For many rural Michiganians, access to health care is shaped by distance. A specialist may be 100 miles away. A birthing hospital may be an hour from home. A missed appointment can become a medical crisis.
An opportunity to improve the situation has emerged on the horizon. Michigan has been tapped to receive more than $173 million from the federal Rural Health Transformation Program as part of a five-year national effort. As the state begins to distribute these funds, the initial focus is appropriately on expanding access, strengthening the workforce and modernizing care.
However, lasting change can only happen if proven care models spread beyond the communities where they begin. For the funding to create lasting impact, Michigan should require more than local success. It should build a shared statewide playbook so rural providers can learn from what works and adapt it to their own communities.
For the nearly 1.8 million Michiganians living in rural communities, getting to the doctor isn’t easy. An Uber isn’t available. A urologist may be 100 miles away. For an expectant mother, having a birthing hospital an hour from home can mean the difference between a routine delivery and a life-altering medical emergency.
These geographic realities underline why funding alone never guarantees transformation. If a hospital in the Upper Peninsula discovers a breakthrough way to reduce maternal mortality, but that knowledge stays localized, the program has failed its statewide mission. The real test is what happens after the dollars reach the field: whether effective approaches in one community are clearly identified, shared and scaled across rural health providers. If they are not, Michigan risks becoming a patchwork of pilots rather than a coordinated, system-wide effort. It will fall short of the full impact the RHTP was meant to deliver.
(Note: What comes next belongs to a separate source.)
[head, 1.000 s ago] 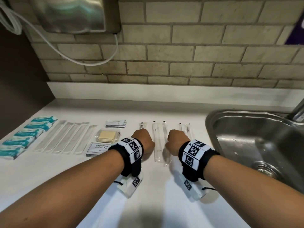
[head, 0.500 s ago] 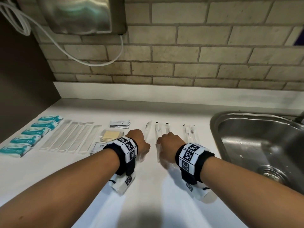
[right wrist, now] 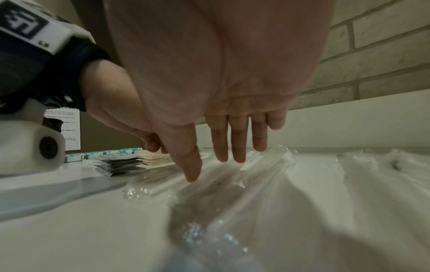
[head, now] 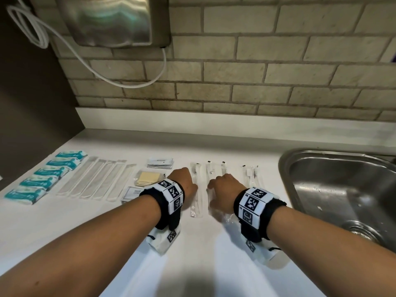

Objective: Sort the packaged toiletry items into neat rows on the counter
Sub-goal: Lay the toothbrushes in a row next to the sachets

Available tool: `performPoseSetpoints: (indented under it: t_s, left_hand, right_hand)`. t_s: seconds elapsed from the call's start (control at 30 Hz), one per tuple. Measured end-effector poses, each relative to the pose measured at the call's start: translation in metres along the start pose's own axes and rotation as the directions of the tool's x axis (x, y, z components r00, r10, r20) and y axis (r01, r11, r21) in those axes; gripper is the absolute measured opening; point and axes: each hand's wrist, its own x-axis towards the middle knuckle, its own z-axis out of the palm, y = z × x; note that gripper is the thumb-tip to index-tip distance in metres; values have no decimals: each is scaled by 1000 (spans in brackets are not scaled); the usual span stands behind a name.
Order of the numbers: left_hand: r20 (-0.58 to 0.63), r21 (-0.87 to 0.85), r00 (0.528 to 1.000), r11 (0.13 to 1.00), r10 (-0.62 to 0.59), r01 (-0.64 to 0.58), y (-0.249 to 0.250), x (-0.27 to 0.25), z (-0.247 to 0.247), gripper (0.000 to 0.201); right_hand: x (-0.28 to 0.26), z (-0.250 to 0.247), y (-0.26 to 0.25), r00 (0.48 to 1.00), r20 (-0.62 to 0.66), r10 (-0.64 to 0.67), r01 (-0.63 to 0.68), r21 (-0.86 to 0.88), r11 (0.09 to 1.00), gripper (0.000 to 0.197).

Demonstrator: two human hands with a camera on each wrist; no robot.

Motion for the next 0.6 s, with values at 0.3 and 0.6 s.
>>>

Rural healthcare systems face daily battles with financial sustainability, operating on thin margins and heavily dependent on government funding. According to the state’s Rural Health Transformation Proposal, 26% of Michigan’s 70 rural hospitals operate at a loss, often forcing them to cut essential services like maternity or mental health care just to keep the doors open.
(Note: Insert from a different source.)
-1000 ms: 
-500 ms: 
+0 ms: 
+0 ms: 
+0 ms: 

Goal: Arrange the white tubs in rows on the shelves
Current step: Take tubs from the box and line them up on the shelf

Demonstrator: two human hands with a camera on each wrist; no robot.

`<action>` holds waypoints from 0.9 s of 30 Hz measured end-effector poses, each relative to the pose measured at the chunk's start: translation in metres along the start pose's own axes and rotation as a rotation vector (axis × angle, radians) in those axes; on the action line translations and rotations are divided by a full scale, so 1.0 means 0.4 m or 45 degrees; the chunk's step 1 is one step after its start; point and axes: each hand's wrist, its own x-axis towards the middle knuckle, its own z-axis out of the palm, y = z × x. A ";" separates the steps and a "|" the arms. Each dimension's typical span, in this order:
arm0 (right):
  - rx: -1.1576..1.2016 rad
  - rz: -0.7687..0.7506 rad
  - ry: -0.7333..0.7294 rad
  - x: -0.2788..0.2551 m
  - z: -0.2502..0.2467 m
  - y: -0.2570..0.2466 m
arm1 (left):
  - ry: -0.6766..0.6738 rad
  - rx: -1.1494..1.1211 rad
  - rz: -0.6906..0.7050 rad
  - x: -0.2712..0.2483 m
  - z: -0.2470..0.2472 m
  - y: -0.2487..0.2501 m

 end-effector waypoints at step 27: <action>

The RHTP is meant to help care teams develop new, sustainable models for communities facing the greatest geographic and access barriers. Michigan’s plan focuses on integrating health and human services, supporting recruitment and retention, modernizing data and telehealth and reducing travel gaps for patients.
While the federal program includes accountability measures, Michigan should go further by asking whether funded models can be replicated beyond the original guarantee. Future rounds of funding should prioritize projects that demonstrate local success, clear evidence and statewide scalability.
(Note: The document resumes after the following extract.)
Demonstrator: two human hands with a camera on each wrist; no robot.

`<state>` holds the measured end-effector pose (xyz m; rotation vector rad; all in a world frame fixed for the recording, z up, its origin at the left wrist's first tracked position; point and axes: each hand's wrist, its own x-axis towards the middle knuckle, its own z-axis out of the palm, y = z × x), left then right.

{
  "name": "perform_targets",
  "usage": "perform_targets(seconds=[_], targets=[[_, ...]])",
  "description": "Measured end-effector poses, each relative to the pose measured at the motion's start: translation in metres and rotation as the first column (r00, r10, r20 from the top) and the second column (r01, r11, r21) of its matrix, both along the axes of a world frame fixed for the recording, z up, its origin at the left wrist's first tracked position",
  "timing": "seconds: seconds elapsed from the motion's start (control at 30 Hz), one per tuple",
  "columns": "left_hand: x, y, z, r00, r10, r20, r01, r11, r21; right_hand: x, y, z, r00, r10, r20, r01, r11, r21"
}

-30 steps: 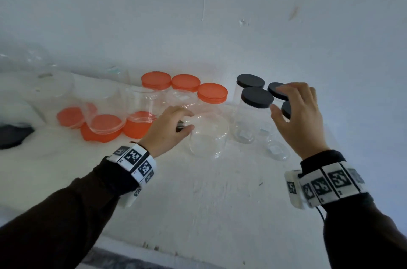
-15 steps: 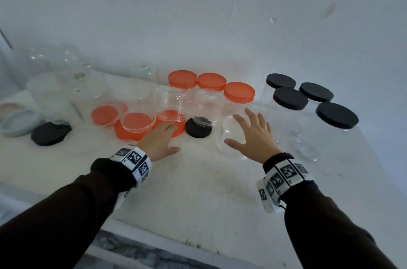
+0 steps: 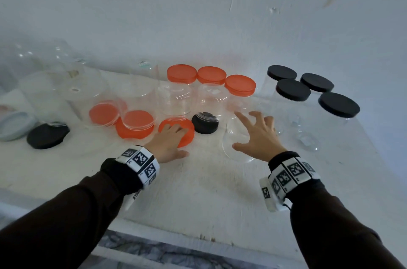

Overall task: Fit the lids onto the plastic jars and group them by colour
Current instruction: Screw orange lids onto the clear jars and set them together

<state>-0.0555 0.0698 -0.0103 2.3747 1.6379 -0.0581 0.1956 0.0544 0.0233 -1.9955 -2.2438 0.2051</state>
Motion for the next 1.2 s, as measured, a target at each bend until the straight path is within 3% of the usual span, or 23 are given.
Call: perform_targets(seconds=[0.37, 0.6, 0.8, 1.0, 1.2], targets=[[0.001, 0.000, -0.002, 0.985, -0.087, 0.148, 0.097, 0.993, -0.062, -0.008, -0.017, 0.011, 0.999, 0.047, 0.004, -0.047, 0.999, -0.024], [0.004, -0.001, 0.000, 0.992, -0.087, 0.087, 0.090, 0.995, -0.039, -0.007, -0.028, 0.011, 0.996, 0.090, -0.027, -0.089, 0.995, 0.045], [0.003, -0.001, -0.001, 0.992, -0.038, 0.121, 0.058, 0.984, -0.167, -0.002, -0.037, 0.008, 0.989, 0.084, -0.123, -0.070, 0.991, 0.118], [0.005, -0.001, -0.001, 0.994, -0.030, 0.108, 0.047, 0.986, -0.159, 0.003, -0.042, 0.003, 0.963, 0.089, -0.256, -0.048, 0.986, 0.162], [0.003, -0.004, 0.004, 0.955, -0.005, 0.298, 0.038, 0.994, -0.104, 0.005, -0.047, 0.000, 0.932, 0.048, -0.359, 0.014, 0.986, 0.168]])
What does this mean in the daily lives of Michigan’s rural healthcare professionals and patients?
Pilots that offer practical implementation playbooks can help new approaches reach more patients faster. Outcomes prove that something works, but they don’t tell clinicians in other regions how to make it work for them.
Further, local leaders must have the flexibility to adapt solutions to their specific patient populations. Although the core access and affordability issues transcend county lines, what proves effective for patients in the Keweenaw Peninsula may require a different strategy than for those in Cass County. If a rural hospital develops a successful strategy for expanding prenatal access through telehealth or recruiting clinicians into underserved communities, providers in other regions should be able to build from that experience rather than recreate it from scratch. Adaptation shouldn’t mean starting over. The goal is to give rural providers practical implementation playbooks they can tailor to their own workforce realities, geography and patient needs.
Across the state, rural hospitals and clinics are testing new approaches to care delivery under intense financial and workforce pressure. Too often, the operational lessons behind those successes stay trapped inside individual organizations.
An infrastructure for peer-to-peer knowledge sharing is critical for spreading solutions across the state. Rural health providers often practice in isolated silos without a professional network. They lack the staffing capacity or institutional infrastructure to independently reinvent solutions already being tested elsewhere. Michigan already has organizations working to support that collaboration.
The Michigan Center for Rural Health has spent decades helping connect hospitals, clinics, public health organizations and providers across the state through education, partnership-building and rural health networks. Expanding and better integrating those efforts into the state’s rural transformation strategy could help ensure successful models move more quickly across communities rather than remaining confined inside individual systems.
A rural hospital in one region that expands prenatal access through telehealth should not leave providers in other areas starting from scratch. Providers need practical implementation guidance from peers who understand the realities of rural care: how staffing models were adjusted, how reimbursement barriers were tackled, what technology investments were required and where early mistakes occurred.
Michigan’s rural health investment should not simply fund isolated success stories. It should accelerate the movement of proven models from one community to the next. If the state is going to invest millions in transforming rural healthcare, success should be measured not only by what works once, but by what can work again across county lines.
Mike Houston is CEO of LLYC US, a Michigan-based strategic communications and public affairs firm that advises organizations on complex health, policy and stakeholder challenges.